Austrian princess (1864–1945)

Princess Eleonora Fugger von Babenhausen (October 4, 1864 in Bartenstein — March 1, 1945 in Vienna) was an Austrian noblewoman, socialite and chronicler of the House of Fugger. She is also known as Nora Fugger in her autobiography.

== Early life ==
Eleonore Aloysia Maria was born Princess zu Hohenlohe-Bartenstein, as the third child of Prince Carl zu Hohenlohe-Bartenstein and his wife Princess Rosa Karoline née Countess von Sternberg.
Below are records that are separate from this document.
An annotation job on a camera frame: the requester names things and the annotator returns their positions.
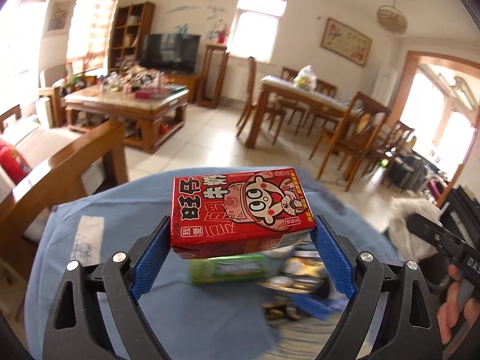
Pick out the white standing air conditioner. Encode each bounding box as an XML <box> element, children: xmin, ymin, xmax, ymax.
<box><xmin>372</xmin><ymin>66</ymin><xmax>398</xmax><ymax>110</ymax></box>

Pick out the white framed window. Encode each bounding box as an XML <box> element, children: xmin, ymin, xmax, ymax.
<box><xmin>229</xmin><ymin>0</ymin><xmax>289</xmax><ymax>65</ymax></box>

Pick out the wooden bookshelf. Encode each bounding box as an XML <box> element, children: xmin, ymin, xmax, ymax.
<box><xmin>109</xmin><ymin>2</ymin><xmax>156</xmax><ymax>73</ymax></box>

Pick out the flat screen television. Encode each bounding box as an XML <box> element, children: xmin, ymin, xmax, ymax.
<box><xmin>140</xmin><ymin>34</ymin><xmax>202</xmax><ymax>76</ymax></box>

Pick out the person's right hand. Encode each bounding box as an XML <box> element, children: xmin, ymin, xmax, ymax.
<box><xmin>437</xmin><ymin>265</ymin><xmax>469</xmax><ymax>346</ymax></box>

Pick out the wooden coffee table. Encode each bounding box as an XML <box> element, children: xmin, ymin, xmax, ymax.
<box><xmin>64</xmin><ymin>83</ymin><xmax>189</xmax><ymax>154</ymax></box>

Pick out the white ornate basket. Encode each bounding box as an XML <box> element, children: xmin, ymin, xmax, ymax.
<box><xmin>121</xmin><ymin>66</ymin><xmax>160</xmax><ymax>87</ymax></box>

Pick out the red cushion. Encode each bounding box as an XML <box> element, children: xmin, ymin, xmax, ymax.
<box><xmin>0</xmin><ymin>139</ymin><xmax>33</xmax><ymax>185</ymax></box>

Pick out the blue wrapper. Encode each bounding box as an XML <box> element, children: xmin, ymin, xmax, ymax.
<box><xmin>289</xmin><ymin>294</ymin><xmax>344</xmax><ymax>320</ymax></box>

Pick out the wooden dining table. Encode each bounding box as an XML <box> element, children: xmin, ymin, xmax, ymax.
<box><xmin>249</xmin><ymin>76</ymin><xmax>393</xmax><ymax>158</ymax></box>

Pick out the black folded frame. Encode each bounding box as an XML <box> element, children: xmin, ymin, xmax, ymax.
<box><xmin>437</xmin><ymin>185</ymin><xmax>480</xmax><ymax>241</ymax></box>

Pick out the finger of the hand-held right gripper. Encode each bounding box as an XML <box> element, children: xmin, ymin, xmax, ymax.
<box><xmin>407</xmin><ymin>212</ymin><xmax>470</xmax><ymax>268</ymax></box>

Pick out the blue tablecloth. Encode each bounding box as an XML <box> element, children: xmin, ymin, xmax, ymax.
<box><xmin>24</xmin><ymin>163</ymin><xmax>413</xmax><ymax>360</ymax></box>

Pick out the tall wooden stand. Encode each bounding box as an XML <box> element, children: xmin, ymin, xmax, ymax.
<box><xmin>197</xmin><ymin>43</ymin><xmax>230</xmax><ymax>110</ymax></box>

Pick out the wooden armchair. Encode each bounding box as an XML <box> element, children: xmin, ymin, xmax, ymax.
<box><xmin>39</xmin><ymin>64</ymin><xmax>74</xmax><ymax>128</ymax></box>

She had two elder siblings: Princess Marie and Prince Johannes, who was married to Archduchess Anna Maria Theresia of Austria, a daughter of Ferdinand IV, Grand Duke of Tuscany and sister of Luise, Crown Princess of Saxony, in 1901.

== Marriage and issue ==
Eleonora married Karl, 5th Prince Fugger von Babenhausen on January 8, 1887, in Vienna. Her husband was chamberlain to the Emperor Franz Joseph I of Austria. Together, they were the parents of two sons and four daughters:

- Friederike Maria Carolina Henriette Rosa Sabina Franziska Pauline Fugger von Babenhausen (1887–1949), who married Sir Adrian Carton de Wiart in 1908.
- Georg Constantin Heinrich Carl Friedrich Maria Fugger von Babenhausen (1889–1934), who married Countess Elisabeth von Plessen in 1914.
- Sylvia Rosa Eleonore Leopoldine Karolina Maria Fugger von Babenhausen (1892–1949), who married Count Friedrich zu Münster, son of Prince Alexander Münster and Lady Muriel Hay (a daughter of the 12th Earl of Kinnoull), in 1925. They divorced in 1928.
- Leopold Heinrich Karl Friedrich Maria Fugger von Babenhausen (1893–1966), who married Countess Vera Czernin von und zu Chudenitz in 1924. They divorced in 1936 and she married Chancellor Kurt Schuschnigg.
- Maria Theresia Karoline Gigina Fugger von Babenhausen (1899–1994), who married Prince Heinrich von Hanau und Horowitz, a grandson of Frederick William, Elector of Hesse.
- Helene Aloysia Eleonore Maria Fugger von Babenhausen (1908–1915), who died young.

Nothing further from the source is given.